**Work required:** Each line that contains "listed" needs to be copied from the listing.

━━━━━━━━━━

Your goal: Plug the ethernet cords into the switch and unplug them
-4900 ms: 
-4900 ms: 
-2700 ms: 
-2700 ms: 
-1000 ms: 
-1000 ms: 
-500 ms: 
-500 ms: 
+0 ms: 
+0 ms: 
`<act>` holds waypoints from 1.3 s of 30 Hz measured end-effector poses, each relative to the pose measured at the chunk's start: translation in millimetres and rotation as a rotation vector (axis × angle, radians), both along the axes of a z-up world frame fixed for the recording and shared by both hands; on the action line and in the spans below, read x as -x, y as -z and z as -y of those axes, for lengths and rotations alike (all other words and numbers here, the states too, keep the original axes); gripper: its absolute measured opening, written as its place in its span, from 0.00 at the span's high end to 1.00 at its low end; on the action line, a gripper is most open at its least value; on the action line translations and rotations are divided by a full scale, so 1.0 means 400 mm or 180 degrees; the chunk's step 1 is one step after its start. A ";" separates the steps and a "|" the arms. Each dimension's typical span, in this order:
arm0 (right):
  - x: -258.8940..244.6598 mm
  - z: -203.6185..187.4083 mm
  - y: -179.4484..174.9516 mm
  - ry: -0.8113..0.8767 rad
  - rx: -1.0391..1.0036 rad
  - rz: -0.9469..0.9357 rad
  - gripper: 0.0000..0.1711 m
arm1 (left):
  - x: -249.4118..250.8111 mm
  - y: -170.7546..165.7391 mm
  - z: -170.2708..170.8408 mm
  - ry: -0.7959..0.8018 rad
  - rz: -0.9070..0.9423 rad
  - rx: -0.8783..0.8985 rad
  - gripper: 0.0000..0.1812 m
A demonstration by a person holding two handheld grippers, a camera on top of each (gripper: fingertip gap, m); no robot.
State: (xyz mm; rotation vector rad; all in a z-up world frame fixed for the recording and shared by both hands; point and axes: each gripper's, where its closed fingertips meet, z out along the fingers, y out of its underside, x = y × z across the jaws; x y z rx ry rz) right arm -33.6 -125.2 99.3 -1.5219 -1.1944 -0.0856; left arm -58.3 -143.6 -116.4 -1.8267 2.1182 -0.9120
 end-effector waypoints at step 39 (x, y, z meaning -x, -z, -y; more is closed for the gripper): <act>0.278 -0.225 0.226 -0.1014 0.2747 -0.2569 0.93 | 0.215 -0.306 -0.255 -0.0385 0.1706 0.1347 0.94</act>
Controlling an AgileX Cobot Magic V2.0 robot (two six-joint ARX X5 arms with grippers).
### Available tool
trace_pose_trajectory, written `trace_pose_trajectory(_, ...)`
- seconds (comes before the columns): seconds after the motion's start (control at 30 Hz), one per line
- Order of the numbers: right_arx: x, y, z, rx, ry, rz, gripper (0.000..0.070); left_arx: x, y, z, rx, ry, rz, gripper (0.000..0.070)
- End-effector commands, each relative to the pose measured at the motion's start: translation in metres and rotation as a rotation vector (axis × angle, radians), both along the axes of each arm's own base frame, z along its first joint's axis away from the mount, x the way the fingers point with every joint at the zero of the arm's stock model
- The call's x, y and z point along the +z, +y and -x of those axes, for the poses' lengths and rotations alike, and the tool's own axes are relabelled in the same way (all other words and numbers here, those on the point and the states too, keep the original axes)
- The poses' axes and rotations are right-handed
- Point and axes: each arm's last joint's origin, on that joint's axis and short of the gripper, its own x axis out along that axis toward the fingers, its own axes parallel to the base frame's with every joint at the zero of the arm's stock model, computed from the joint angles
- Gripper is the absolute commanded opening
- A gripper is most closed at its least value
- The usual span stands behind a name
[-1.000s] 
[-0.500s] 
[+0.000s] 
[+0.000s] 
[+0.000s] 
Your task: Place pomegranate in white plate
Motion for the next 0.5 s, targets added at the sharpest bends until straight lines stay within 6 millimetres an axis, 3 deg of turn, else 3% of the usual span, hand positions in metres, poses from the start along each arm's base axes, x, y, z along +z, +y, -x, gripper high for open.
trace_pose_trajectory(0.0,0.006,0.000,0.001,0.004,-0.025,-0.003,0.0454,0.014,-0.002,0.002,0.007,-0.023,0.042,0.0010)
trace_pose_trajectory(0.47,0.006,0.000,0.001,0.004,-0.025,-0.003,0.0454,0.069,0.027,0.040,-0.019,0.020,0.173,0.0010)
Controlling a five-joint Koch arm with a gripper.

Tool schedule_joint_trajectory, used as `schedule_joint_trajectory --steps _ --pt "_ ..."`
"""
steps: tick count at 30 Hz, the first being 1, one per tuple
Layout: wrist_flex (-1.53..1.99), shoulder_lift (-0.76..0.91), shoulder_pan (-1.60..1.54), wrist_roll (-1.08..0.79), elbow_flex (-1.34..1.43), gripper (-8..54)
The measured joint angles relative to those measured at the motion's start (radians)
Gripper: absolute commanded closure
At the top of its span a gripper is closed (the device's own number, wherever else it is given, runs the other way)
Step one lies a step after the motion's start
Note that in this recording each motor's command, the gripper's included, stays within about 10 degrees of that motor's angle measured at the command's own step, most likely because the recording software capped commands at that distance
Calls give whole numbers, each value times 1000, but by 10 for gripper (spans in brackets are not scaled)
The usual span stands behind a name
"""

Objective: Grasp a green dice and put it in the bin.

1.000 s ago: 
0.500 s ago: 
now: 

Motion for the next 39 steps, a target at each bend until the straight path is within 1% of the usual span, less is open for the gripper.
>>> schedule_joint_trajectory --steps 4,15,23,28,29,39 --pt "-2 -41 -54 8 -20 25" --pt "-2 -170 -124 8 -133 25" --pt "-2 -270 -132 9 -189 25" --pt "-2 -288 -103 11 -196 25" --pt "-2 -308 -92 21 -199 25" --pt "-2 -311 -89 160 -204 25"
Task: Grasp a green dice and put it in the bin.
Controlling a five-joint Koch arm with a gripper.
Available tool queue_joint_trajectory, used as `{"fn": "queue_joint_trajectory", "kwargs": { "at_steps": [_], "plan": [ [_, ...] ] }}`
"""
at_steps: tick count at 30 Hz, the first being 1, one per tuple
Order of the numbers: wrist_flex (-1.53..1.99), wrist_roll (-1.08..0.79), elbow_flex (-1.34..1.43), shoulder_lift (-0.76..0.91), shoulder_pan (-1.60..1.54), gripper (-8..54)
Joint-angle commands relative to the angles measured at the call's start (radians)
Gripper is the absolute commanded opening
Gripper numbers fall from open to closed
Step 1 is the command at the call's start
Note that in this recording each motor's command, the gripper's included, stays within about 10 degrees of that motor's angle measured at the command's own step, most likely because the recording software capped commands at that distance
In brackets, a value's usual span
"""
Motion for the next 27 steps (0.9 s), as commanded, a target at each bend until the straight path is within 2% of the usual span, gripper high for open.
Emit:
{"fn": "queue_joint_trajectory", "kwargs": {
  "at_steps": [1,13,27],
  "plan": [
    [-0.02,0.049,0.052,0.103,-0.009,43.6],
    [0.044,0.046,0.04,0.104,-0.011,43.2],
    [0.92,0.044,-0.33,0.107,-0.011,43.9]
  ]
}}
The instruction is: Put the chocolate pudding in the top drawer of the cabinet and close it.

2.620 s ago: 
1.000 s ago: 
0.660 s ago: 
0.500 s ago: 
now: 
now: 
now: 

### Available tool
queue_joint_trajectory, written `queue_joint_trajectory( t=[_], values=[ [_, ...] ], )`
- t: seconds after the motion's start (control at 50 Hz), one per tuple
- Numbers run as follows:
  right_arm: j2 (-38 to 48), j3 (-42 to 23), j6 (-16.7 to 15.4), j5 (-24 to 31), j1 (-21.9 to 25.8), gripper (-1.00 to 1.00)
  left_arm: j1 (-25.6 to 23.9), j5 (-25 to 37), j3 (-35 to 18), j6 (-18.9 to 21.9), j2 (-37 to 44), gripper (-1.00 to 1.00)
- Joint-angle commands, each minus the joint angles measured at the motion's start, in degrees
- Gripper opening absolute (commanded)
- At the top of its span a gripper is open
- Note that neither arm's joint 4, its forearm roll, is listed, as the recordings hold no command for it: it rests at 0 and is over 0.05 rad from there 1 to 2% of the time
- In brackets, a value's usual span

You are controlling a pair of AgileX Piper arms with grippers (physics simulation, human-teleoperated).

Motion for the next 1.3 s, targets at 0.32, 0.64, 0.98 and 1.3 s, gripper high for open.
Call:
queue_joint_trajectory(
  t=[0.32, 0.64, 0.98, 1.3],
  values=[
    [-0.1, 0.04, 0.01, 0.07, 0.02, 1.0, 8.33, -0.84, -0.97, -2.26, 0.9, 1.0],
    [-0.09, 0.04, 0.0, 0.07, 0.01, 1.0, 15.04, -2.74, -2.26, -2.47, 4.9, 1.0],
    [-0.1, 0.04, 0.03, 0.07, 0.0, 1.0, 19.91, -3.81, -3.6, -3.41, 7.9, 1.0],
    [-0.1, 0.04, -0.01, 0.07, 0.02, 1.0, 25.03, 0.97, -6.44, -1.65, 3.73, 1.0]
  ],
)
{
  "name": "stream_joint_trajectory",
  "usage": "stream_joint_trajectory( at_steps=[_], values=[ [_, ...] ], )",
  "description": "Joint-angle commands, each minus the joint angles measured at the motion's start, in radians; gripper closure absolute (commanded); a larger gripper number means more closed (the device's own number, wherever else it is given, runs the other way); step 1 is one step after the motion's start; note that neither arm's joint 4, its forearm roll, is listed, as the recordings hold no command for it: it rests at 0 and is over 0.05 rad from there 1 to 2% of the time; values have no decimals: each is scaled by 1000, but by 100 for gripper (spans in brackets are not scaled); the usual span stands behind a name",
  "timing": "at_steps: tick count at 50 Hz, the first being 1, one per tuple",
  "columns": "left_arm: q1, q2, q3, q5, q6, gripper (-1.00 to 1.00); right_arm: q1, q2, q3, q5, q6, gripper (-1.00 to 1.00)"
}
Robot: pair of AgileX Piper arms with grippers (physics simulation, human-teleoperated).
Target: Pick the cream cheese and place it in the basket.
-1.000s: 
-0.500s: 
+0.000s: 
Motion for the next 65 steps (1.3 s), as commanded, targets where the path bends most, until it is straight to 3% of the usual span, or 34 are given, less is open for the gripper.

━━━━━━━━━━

**Response to this task:**
- Note that neither arm's joint 4, its forearm roll, is listed, as the recordings hold no command for it: it rests at 0 and is over 0.05 rad from there 1 to 2% of the time
  "description": "Joint-angle commands, each minus the joint angles measured at the motion's start, in radians; gripper closure absolute (commanded); a larger gripper number means more closed (the device's own number, wherever else it is given, runs the other way); step 1 is one step after the motion's start; note that neither arm's joint 4, its forearm roll, is listed, as the recordings hold no command for it: it rests at 0 and is over 0.05 rad from there 1 to 2% of the time; values have no decimals: each is scaled by 1000, but by 100 for gripper (spans in brackets are not scaled); the usual span stands behind a name",

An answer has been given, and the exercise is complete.